2 Object and methods

2.1 Object

To estimate the overall noise exposure level and development trend of industrial enterprises in the province, 3,142 enterprises were selected from the database of the National Surveillance System for Occupational Hazards in the workplace in 2022 and classified according to industry classification, enterprise size and ownership type.

2.2 Methods

2.2.1 Monitoring of industry and regional distribution

According to the Work Plan for Surveillance of Occupational Hazards in the Workplace (2022) issued by National Health Commission of the People’s Republic of China and the current situation in Jiangsu Province, 13 districts and cities should be monitored, and the coverage rate of counties (cities, districts) carrying out monitoring of occupational hazards in workplaces reaches 100%. A minimum of 2,850 enterprises should be monitored, with the average number of businesses in each county not falling below 30. The Work Plan for Surveillance of Occupational Hazards in the Workplace (2022) identifies the key industries and the specific small and medium-sized industries to be monitored, which are based on the monitoring of occupational hazard factors in the workplace for 2019–2021 and the monitoring of key occupational diseases (17).

2.2.2 Monitoring sites and post requirements

The noise exposure levels of environmental and individual workplaces in each enterprise were measured.
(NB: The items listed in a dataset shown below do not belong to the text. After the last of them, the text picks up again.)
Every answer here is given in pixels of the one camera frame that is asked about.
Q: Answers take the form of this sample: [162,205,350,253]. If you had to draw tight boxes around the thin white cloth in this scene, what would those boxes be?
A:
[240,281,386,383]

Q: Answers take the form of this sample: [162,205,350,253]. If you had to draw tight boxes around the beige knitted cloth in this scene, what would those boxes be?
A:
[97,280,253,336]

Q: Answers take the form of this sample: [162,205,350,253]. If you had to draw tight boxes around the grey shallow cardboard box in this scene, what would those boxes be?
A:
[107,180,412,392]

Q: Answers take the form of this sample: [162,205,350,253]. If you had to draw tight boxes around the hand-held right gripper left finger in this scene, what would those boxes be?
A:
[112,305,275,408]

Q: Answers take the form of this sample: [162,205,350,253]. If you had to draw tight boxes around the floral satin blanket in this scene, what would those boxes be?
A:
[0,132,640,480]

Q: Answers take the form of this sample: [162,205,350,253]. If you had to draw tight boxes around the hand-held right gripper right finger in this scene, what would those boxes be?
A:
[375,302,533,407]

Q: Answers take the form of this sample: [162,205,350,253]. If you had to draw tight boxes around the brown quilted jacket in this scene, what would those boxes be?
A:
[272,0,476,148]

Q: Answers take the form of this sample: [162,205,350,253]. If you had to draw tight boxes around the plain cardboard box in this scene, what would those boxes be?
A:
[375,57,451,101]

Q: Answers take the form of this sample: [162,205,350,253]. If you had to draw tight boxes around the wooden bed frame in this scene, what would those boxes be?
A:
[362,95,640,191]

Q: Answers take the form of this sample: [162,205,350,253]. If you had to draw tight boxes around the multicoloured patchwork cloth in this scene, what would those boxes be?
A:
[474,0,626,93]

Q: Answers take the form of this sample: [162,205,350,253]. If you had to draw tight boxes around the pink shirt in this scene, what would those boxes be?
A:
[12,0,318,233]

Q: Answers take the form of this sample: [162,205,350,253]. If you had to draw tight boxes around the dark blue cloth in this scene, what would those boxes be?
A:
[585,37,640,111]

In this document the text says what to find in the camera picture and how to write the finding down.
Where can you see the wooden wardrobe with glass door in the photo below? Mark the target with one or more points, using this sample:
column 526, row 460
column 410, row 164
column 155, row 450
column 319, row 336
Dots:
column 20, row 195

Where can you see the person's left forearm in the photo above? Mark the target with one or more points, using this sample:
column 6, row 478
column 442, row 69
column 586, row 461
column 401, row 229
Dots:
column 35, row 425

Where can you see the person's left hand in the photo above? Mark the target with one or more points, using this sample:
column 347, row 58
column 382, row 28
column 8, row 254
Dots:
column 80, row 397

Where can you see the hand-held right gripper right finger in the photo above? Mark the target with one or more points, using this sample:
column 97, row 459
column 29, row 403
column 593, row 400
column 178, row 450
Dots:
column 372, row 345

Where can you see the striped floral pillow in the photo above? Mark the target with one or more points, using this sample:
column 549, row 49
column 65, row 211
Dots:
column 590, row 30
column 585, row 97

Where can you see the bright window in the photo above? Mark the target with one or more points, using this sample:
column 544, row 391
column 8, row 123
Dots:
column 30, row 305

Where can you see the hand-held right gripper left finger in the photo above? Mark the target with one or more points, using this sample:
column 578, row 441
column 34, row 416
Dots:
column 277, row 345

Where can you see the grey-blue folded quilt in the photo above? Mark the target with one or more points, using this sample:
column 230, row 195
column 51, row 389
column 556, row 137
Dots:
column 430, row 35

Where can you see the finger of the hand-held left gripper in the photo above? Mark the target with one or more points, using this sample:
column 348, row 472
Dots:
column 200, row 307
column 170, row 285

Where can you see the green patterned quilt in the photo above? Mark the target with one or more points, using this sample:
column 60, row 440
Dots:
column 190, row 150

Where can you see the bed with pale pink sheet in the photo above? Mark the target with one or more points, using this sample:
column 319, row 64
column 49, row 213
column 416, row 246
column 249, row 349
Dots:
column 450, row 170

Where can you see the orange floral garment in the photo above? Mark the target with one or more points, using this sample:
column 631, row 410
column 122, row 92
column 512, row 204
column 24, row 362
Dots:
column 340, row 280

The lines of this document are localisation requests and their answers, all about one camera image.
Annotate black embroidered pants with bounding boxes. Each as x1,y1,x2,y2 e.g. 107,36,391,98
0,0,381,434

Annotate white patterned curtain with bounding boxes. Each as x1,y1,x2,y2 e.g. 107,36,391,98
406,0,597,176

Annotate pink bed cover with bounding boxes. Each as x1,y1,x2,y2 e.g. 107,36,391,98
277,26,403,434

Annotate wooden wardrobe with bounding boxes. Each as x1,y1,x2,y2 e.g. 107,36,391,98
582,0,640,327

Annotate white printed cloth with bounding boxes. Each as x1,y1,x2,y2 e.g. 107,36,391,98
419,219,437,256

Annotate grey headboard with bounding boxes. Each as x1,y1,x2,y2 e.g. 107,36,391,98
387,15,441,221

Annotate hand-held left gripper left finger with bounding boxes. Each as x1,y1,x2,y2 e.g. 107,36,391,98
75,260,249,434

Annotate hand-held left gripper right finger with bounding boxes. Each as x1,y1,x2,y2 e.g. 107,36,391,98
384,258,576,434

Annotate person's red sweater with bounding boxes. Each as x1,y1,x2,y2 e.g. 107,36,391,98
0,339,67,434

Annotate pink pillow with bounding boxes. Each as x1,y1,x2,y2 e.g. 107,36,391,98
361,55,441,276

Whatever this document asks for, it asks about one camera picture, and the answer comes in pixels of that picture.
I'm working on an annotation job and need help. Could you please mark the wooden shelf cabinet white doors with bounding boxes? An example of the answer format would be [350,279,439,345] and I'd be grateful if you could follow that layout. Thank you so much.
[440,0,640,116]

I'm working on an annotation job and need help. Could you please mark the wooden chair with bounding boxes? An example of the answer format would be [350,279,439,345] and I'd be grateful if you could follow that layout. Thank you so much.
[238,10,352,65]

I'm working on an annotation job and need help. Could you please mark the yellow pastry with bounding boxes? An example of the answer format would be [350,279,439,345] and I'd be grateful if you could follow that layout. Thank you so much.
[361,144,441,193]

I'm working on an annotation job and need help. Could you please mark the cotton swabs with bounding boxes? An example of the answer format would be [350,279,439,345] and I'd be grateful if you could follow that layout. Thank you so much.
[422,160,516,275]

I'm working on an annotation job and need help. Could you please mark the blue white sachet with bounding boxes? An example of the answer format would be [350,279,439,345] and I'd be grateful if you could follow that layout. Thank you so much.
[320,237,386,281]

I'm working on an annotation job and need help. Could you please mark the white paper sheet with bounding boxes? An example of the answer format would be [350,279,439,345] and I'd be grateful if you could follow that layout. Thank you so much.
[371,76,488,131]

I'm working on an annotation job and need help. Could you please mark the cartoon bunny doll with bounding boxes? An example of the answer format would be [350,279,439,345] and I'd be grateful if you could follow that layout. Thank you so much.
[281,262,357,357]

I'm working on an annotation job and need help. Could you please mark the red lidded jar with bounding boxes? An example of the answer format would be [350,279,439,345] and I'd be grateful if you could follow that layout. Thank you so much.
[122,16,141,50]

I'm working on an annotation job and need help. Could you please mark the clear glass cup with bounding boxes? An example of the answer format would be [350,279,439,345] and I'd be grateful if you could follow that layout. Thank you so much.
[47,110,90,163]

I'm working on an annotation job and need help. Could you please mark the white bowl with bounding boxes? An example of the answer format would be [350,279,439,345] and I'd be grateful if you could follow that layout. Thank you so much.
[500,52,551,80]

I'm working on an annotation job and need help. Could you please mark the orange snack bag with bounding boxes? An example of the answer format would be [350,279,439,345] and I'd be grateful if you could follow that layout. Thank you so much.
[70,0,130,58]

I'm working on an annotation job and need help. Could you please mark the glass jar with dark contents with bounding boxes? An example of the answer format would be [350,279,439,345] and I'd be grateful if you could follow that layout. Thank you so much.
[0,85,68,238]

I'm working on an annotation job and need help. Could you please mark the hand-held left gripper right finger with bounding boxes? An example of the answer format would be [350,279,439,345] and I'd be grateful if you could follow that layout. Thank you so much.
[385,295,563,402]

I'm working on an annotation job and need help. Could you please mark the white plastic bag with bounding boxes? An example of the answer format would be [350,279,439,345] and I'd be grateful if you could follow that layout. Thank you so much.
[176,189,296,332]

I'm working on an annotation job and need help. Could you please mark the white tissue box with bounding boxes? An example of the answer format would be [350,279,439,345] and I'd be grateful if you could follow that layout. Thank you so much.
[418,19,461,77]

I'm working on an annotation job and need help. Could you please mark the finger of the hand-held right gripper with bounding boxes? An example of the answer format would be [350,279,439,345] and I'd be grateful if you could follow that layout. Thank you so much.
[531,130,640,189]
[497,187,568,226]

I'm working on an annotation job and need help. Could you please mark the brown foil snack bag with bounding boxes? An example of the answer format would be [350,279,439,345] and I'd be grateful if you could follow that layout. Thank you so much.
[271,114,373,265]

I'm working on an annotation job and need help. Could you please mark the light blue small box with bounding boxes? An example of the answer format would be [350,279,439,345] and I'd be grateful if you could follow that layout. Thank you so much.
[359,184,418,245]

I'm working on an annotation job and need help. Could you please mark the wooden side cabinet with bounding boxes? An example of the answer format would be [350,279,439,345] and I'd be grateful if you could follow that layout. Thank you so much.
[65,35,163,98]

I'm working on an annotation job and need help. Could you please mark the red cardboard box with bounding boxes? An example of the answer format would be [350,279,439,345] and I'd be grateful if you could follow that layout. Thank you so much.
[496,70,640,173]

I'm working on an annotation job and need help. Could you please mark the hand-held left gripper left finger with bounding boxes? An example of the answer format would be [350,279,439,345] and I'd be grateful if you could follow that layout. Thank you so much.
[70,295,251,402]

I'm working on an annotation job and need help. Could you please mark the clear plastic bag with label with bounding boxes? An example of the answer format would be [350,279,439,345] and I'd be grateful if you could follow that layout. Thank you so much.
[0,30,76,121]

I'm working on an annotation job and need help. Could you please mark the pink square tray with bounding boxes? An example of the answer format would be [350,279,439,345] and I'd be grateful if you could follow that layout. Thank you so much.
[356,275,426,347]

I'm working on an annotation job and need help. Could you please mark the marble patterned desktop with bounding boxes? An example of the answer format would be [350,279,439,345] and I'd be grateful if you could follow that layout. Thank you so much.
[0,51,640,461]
Environmental noise represents the real-time noise intensity of the workplace, while individual noise represents the actual noise exposure level of the workplace, including all ambient noise during daily activities such as noon work and rest. The purpose of citing environmental noise is to visually see the real-time noise intensity, compare the noise intensity of enterprises in different industries, economic types and sizes, and analyze its relationship with individual noise levels from the side. According to the size of the employer, the measurement quantity requirements of the noise contact posts and working places are as follows: (1) For large and medium-sized enterprises, each employer shall select no less than 4 posts in contact with noise for monitoring, and measure the noise intensity of all working places involved in the monitoring positions (in principle, select working sites above 80 dB(A)); (2) All noisy jobs and work locations should be measured for small and mini-sized enterprises.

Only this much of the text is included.